Wednesday, March 6, 2013

Florida man feared dead after sinkhole swallows him

SEFFNER, Florida (Reuters)-a Florida man was missing and feared dead on Friday after a large Sinkhole suddenly engulfed the bedroom of her suburban home, Tampa police and fire officials said.

Jeff Bush, 36, was in his room sleeping and five other family members were getting ready for bed on Thursday night, when they heard a loud crash and Jeff screaming.

Jeff's brother, 35-year-old Jeremy Bush, jumped into the hole and furiously kept digging to find his brother.

"I feel in my heart that he didn't make it," Jeremy said Tampa station WFTS-TV. "There were six of us at home; five got. "

Jeremy the same had to be saved from sinkhole of first responder to the emergency call, Douglas Duvall of the Sheriff's Office in Hillsborough County. When Duvall entered the bedroom of Jeff Bush, all I saw was a growing chasm but no sign of Jeff.
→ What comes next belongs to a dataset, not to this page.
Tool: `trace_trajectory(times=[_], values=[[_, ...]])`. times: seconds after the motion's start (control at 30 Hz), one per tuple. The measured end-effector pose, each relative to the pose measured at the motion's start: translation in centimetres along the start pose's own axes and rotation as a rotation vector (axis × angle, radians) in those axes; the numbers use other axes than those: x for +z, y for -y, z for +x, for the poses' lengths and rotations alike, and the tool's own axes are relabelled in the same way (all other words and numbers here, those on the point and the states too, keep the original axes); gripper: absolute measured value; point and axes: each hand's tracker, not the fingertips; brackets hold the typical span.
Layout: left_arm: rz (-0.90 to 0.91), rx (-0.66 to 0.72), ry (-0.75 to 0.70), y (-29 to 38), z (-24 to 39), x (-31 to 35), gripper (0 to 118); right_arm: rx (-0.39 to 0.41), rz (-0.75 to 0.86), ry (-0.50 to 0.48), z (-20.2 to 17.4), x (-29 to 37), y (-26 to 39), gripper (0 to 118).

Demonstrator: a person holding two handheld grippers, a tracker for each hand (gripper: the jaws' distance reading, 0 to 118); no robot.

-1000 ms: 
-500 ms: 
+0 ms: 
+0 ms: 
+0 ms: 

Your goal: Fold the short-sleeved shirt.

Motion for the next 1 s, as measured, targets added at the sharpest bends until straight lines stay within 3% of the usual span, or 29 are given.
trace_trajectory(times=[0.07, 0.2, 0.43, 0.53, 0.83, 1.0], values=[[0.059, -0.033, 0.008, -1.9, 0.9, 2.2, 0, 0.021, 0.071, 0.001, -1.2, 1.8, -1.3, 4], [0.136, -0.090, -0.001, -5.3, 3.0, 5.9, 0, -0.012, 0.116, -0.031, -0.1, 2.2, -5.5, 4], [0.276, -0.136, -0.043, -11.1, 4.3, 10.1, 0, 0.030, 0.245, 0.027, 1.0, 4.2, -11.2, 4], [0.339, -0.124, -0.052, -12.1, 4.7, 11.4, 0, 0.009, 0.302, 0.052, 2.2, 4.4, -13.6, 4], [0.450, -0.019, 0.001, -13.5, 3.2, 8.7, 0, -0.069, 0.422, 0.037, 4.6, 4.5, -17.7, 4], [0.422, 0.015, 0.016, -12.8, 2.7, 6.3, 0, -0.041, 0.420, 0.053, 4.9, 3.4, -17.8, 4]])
"The hole took the entire bedroom," says Duvall. "You could see the bed frame, Dresser, everything was sinking," he said.

Norman Wicker, 48, the father of Jeremy's girlfriend who has also lived in the House, ran to get a flashlight and a shovel.

"Looked like a car ran into the back of the House," said wicker.

Authorities had not detected any sign of life after listening devices and cameras lowered into the hole and rescue efforts were suspended after the site has been deemed too dangerous for rescue personnel to enter.

"There is a very large mass, very fluid under this House making the whole House and the entire lot, dangerous and unsafe," Bill Bracken, head of an engineering company that assists fire and rescue officers, told a press conference late on Friday.

"We are still trying to determine the extent and nature of what is down there, so we can better determine how to approach it and to extricate, said Bracken.

Several nearby houses were evacuated in case the 30 feet (9 meters) wide Sinkhole has gotten larger but officials said that appeared to be increasingly profound.

The Bush brothers worked together as landscapers, according to Leland Wicker, 48, one of the other inhabitants of the House.

The risk of sinkholes is common in Florida due to porous geological substratum status, according to the Florida Department of environmental protection. As rainwater percolates down into the Earth, melts the rock causing erosion that can lead to underground caverns, sinkholes when causing collapse.

Florida suffered one of its worst accidents sinkhole in 1994 when a 15-story-deep chasm opened East of Tampa at a phosphate mine. Created a hole 185 feet deep and more than 160 feet wide. Locals dubbed newest attraction at Disney World-' journey to the center of the Earth. '

In 1981 in Winter Park, near Orlando, a sinkhole was measured as 320 feet wide and 90 feet deep, swallow a two-storey house, part of a Porsche dealership and an Olympic-size pool. The site now is an artificial lake in the city.

"Mortgage companies are more and more requiring Florida home buyers to have a Sinkhole coverage on their insurance policy homeowners," said K.C. Williams, a sinkhole damage and Tampa property claims lawyer who lives 2 miles away from home damaged.